How to Increase Business Value
Valuable. That is the way we all see our assets, whether it be our home, investments or as a business owner, the business where you spend significant amounts of time, effort and commitment. This dedication is commendable, however, often amongst the whirlwind of the day to day, it may be a challenge to rise above that to appreciate if all that effort is adding value, or just keeping the doors open. With COVID-19, in some hit hard business sectors, it is about survival, value building and growth can come later.
So, how can a business grow, and specifically, grow in value?
You could buy another business, a bolt-on acquisition, one that compliments your existing. This approach can instantly drive growth and increase revenue, rather than building from scratch and the corresponding time it would take to get to the same level.
Advantages of this also include access to skilled people, you are gaining a depth of skills that may not be achievable otherwise or that would cost a significant amount of time and money, if possible, at all. The Intellectual Property (IP) that comes with an existing business, think brand names, domains, social media, operating processes/systems, patents/trademarks, customer database etc. commonly included in what we call, Goodwill.
Goodwill is a significant component of business value, this includes intangible assets as above, for which the value cannot be separately identified and sold, transferred, licensed, rented, or exchanged. Sometimes, the value of certain of these can be split out, but, with small business, this is unlikely.
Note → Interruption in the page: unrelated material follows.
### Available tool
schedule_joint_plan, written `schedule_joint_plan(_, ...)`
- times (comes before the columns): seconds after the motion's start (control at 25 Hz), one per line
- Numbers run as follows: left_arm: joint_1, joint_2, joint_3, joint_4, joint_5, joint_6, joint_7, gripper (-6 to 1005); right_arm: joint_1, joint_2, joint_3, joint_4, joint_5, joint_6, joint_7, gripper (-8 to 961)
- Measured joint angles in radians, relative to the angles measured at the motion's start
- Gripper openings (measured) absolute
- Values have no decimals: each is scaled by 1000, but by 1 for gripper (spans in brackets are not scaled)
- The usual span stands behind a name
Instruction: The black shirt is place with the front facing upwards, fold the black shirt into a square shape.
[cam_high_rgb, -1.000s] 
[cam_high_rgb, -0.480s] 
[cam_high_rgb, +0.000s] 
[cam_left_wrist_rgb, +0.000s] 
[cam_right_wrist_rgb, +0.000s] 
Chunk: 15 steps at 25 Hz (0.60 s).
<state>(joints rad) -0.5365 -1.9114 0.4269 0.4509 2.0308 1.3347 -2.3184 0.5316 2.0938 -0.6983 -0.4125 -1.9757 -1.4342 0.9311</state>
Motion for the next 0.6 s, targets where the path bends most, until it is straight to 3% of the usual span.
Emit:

Increasing the value is not simply expanding sales, and/or cutting costs, it is about:
- Having a goal and a plan
- The business should not revolve all around the owner, have a manager/management team, with oversight/low reliance on the owner, avoid key person risk
- Invest in IT, financial reporting/management systems, e.g. MYOB/XERO, stock control and job costing systems
- Work with your Accountant and monitor finances, cashflow is important, positive cashflow (the cash a business generates after costs) is vital,
- Document your systems and procedures
- Ensure everything is scalable
- Build annual recurring revenue
- Customer spread, only having a handful of customers is a risk
- Identify your competitive advantages
- Expand new customer segments
- Seek Government grants (ask your Accountant!) to support new equipment spending or building distribution.
- And always have a plan for life after an exit, goals are very useful!